Tuesday, October 20, 2009

Brussels; Tehran. No connection.

I'm in Brussels again. It's a sad thing when you have to head to Belgium for better weather, but it's better here than in Helsinki! I'm back in a few days but minimal blogging this week may well be the result.

Apropos to nothing really beyond that I was listening whilst wandering around Brussels after finishing my meetings today, the BBC has a really interesting programme about religious tensions inside Iran and how the version of Shia Islam that President Ahmadinejad follows is increasingly being seen as heretical and anti-clerical by the Shia establishment putting them at odds with the authoritarian government and in league with the democracy protesters who took to the streets this summer after the stolen election.

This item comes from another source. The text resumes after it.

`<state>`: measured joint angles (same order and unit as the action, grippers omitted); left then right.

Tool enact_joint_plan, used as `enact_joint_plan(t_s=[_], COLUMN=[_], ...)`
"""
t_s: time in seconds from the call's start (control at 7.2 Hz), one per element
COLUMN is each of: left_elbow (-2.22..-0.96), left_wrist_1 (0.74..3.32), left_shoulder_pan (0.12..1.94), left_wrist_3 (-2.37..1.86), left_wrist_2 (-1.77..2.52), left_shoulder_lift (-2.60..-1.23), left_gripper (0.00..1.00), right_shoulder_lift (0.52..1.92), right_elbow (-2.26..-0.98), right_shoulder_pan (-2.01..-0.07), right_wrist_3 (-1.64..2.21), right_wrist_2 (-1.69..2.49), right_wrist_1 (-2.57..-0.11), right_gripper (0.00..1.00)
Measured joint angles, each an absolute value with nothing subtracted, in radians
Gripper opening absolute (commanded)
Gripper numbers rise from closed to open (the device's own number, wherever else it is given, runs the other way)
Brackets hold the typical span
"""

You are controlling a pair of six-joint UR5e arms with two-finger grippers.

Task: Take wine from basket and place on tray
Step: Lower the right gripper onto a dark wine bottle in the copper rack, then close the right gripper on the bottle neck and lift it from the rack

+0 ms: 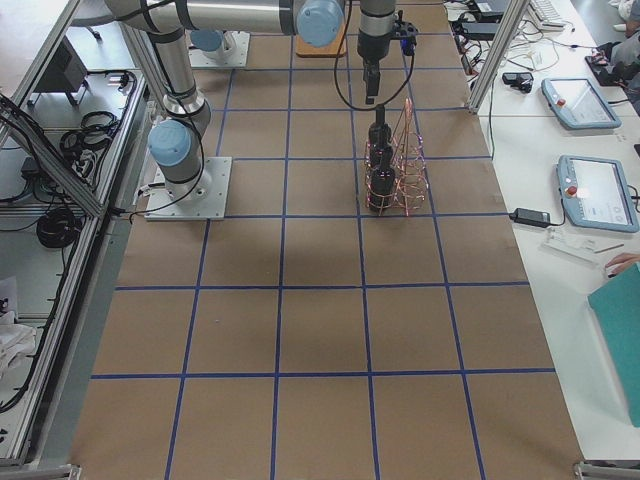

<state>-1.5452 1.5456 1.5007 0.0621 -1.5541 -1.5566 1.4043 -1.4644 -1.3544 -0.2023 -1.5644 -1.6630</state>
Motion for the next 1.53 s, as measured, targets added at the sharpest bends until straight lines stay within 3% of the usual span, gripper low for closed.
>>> enact_joint_plan(t_s=[0.42, 0.83, 1.25, 1.53], left_elbow=[-1.551, -1.557, -1.564, -1.565], left_wrist_1=[1.558, 1.582, 1.614, 1.610], left_shoulder_pan=[1.502, 1.500, 1.497, 1.487], left_wrist_3=[0.067, 0.067, 0.054, 0.062], left_wrist_2=[-1.555, -1.554, -1.568, -1.611], left_shoulder_lift=[-1.541, -1.533, -1.518, -1.513], left_gripper=[1.00, 1.00, 1.00, 1.00], right_shoulder_lift=[1.387, 1.363, 1.336, 1.333], right_elbow=[-1.557, -1.570, -1.571, -1.571], right_shoulder_pan=[-1.356, -1.369, -1.370, -1.370], right_wrist_3=[-0.144, -0.149, -0.150, -0.152], right_wrist_2=[-1.566, -1.561, -1.561, -1.558], right_wrist_1=[-1.822, -1.854, -1.858, -1.850], right_gripper=[0.98, 0.89, 0.63, 0.55])
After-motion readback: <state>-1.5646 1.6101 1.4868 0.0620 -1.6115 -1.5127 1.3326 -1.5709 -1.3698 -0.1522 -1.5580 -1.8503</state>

Now out for what Belgium is famous for. Beer.

Tuesday, March 24, 2009

Religious law for some

There is a lot of talk on the right, often the American right, about how European states are allowing various aspects of Muslim religious law to be used by Muslim citizens in contravention of national laws - the dreaded Sharia. Criticism is also coming increasingly from the secular left (particularly British-based Iranian communists it would seem!) and the avowedly atheistic. But those who argue that there is a place for such parallel systems in society often cite Beth Din - Jewish law in the UK as a precedent. People argue whether this is a good parallel or not, but listening to From Our Own Correspondent at the weekend, they seemed to demonstrate an alternative parallel - polygamist Mormons in the US.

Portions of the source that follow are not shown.